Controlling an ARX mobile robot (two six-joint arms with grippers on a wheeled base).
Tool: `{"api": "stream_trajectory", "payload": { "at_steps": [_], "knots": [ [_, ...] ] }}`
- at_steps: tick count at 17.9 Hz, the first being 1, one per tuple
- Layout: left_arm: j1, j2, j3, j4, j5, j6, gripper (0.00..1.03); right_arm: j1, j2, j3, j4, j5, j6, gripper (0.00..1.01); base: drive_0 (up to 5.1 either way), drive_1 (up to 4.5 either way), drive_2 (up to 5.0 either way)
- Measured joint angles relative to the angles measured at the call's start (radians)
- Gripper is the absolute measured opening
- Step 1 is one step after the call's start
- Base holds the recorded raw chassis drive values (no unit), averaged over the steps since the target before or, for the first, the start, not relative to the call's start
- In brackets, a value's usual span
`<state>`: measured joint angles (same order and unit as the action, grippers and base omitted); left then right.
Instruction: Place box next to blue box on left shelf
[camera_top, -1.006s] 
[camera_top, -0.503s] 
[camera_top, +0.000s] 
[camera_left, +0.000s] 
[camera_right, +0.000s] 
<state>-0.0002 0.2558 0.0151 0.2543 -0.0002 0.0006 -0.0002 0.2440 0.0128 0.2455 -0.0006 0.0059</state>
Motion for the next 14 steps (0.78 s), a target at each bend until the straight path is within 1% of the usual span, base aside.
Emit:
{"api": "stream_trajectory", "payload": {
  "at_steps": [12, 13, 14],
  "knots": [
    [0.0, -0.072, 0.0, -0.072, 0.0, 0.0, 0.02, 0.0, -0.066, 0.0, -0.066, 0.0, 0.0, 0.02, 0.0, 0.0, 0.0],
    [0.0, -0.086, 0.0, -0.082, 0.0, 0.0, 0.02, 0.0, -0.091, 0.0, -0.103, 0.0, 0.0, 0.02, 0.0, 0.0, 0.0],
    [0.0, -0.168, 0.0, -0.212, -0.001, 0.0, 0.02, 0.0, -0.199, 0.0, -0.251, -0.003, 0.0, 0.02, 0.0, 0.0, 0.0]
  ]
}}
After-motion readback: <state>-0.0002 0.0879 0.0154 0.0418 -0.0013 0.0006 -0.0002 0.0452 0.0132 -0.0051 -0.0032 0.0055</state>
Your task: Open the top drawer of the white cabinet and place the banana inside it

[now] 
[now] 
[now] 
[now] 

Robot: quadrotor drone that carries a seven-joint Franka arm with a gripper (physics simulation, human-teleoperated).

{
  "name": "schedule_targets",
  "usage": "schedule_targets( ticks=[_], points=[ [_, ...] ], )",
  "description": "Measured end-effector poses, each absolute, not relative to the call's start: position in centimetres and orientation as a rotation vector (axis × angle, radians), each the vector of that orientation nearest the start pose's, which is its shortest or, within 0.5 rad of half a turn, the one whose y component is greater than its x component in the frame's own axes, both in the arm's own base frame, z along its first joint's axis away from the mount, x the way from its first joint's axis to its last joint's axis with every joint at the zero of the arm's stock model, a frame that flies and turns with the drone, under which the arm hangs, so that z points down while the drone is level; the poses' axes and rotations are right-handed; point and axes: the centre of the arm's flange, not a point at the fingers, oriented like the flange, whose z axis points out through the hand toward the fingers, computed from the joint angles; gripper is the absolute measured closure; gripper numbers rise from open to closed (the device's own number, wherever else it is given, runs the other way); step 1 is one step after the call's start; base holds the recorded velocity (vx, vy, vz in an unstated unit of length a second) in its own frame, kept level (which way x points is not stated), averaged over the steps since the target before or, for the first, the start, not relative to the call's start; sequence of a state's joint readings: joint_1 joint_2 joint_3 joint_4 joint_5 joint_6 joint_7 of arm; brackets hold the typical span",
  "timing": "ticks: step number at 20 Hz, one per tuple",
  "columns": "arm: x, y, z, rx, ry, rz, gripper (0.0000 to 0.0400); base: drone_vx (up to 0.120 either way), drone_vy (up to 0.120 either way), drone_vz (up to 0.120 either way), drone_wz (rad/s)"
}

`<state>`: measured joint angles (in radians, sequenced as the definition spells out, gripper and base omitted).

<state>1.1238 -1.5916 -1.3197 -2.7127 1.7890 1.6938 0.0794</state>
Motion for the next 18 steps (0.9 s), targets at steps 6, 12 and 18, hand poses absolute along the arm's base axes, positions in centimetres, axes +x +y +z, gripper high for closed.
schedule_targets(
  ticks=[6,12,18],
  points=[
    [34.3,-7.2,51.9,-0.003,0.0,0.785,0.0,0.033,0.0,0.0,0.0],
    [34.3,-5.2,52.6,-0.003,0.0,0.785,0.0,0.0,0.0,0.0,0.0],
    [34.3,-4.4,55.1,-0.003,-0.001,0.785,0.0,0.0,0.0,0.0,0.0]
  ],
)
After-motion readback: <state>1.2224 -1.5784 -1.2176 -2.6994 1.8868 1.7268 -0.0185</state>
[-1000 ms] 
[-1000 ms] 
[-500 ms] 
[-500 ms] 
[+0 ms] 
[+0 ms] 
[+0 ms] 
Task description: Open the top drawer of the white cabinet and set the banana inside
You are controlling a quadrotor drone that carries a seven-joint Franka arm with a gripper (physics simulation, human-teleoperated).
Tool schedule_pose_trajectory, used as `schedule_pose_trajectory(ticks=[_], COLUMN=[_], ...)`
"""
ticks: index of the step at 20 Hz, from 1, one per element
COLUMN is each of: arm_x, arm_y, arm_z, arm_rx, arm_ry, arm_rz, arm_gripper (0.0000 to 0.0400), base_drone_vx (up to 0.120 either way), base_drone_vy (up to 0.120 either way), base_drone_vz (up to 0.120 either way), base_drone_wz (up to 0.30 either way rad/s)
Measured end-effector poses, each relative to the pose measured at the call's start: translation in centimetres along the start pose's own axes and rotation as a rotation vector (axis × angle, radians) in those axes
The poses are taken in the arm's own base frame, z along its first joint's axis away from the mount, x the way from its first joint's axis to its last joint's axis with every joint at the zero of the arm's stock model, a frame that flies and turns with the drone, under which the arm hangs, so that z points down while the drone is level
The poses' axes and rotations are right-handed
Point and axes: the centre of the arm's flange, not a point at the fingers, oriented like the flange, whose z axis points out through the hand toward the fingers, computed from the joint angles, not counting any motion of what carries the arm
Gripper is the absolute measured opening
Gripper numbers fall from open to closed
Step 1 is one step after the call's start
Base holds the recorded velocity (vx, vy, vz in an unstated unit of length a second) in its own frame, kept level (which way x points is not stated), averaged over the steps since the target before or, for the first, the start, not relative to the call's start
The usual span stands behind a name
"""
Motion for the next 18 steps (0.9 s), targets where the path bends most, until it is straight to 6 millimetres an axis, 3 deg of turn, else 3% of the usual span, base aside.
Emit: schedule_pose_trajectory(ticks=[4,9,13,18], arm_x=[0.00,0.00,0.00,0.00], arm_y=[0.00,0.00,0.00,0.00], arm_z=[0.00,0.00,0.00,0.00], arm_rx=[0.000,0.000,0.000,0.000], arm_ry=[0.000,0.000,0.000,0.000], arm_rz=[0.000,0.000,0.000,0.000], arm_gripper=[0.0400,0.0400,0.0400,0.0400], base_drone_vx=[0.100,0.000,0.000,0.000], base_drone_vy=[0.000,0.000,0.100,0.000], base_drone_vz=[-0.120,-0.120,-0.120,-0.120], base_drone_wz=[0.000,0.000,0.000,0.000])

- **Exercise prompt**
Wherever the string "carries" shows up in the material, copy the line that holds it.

- **Solution below**
Robot: quadrotor drone that carries a seven-joint Franka arm with a gripper (physics simulation, human-teleoperated).
You are controlling a quadrotor drone that carries a seven-joint Franka arm with a gripper (physics simulation, human-teleoperated).
Point and axes: the centre of the arm's flange, not a point at the fingers, oriented like the flange, whose z axis points out through the hand toward the fingers, computed from the joint angles, not counting any motion of what carries the arm

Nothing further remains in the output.